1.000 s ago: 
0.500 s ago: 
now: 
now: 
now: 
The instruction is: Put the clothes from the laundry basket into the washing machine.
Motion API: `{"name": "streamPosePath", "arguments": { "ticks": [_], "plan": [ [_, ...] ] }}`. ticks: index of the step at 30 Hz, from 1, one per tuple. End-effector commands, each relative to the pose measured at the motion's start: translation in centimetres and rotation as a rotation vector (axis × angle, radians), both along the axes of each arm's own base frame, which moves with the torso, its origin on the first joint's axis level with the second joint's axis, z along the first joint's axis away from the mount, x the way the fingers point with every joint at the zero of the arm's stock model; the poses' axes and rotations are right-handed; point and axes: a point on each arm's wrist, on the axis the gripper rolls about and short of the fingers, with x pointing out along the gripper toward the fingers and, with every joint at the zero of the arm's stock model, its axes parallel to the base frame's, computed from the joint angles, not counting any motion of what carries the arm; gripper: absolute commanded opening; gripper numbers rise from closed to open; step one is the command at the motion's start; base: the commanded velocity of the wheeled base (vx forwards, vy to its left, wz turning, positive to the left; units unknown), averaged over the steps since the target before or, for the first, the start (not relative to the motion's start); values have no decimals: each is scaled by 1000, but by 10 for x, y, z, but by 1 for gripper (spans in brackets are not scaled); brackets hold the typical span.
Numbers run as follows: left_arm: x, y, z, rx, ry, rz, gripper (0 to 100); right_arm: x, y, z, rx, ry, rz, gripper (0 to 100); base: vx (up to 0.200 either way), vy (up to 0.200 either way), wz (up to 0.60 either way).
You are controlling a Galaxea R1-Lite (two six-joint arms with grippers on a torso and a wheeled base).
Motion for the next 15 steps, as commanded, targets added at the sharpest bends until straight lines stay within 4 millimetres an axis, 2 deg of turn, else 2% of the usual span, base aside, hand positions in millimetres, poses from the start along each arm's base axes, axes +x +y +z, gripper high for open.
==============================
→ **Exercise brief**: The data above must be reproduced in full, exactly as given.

→ **Problem solution**:
1.000 s ago: 
0.500 s ago: 
now: 
now: 
now: 
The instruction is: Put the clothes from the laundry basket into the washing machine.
Motion API: `{"name": "streamPosePath", "arguments": { "ticks": [_], "plan": [ [_, ...] ] }}`. ticks: index of the step at 30 Hz, from 1, one per tuple. End-effector commands, each relative to the pose measured at the motion's start: translation in centimetres and rotation as a rotation vector (axis × angle, radians), both along the axes of each arm's own base frame, which moves with the torso, its origin on the first joint's axis level with the second joint's axis, z along the first joint's axis away from the mount, x the way the fingers point with every joint at the zero of the arm's stock model; the poses' axes and rotations are right-handed; point and axes: a point on each arm's wrist, on the axis the gripper rolls about and short of the fingers, with x pointing out along the gripper toward the fingers and, with every joint at the zero of the arm's stock model, its axes parallel to the base frame's, computed from the joint angles, not counting any motion of what carries the arm; gripper: absolute commanded opening; gripper numbers rise from closed to open; step one is the command at the motion's start; base: the commanded velocity of the wheeled base (vx forwards, vy to its left, wz turning, positive to the left; units unknown), averaged over the steps since the target before or, for the first, the start (not relative to the motion's start); values have no decimals: each is scaled by 1000, but by 10 for x, y, z, but by 1 for gripper (spans in brackets are not scaled); brackets hold the typical span.
Numbers run as follows: left_arm: x, y, z, rx, ry, rz, gripper (0 to 100); right_arm: x, y, z, rx, ry, rz, gripper (0 to 100); base: vx (up to 0.200 either way), vy (up to 0.200 either way), wz (up to 0.60 either way).
You are controlling a Galaxea R1-Lite (two six-joint arms with grippers on a torso and a wheeled base).
Motion for the next 15 steps, as commanded, targets added at the sharpest bends until straight lines stay within 4 millimetres an axis, 2 deg of turn, else 2% of the usual span, base aside, hand positions in millimetres, poses from the start along each arm's base axes, axes +x +y +z, gripper high for open.

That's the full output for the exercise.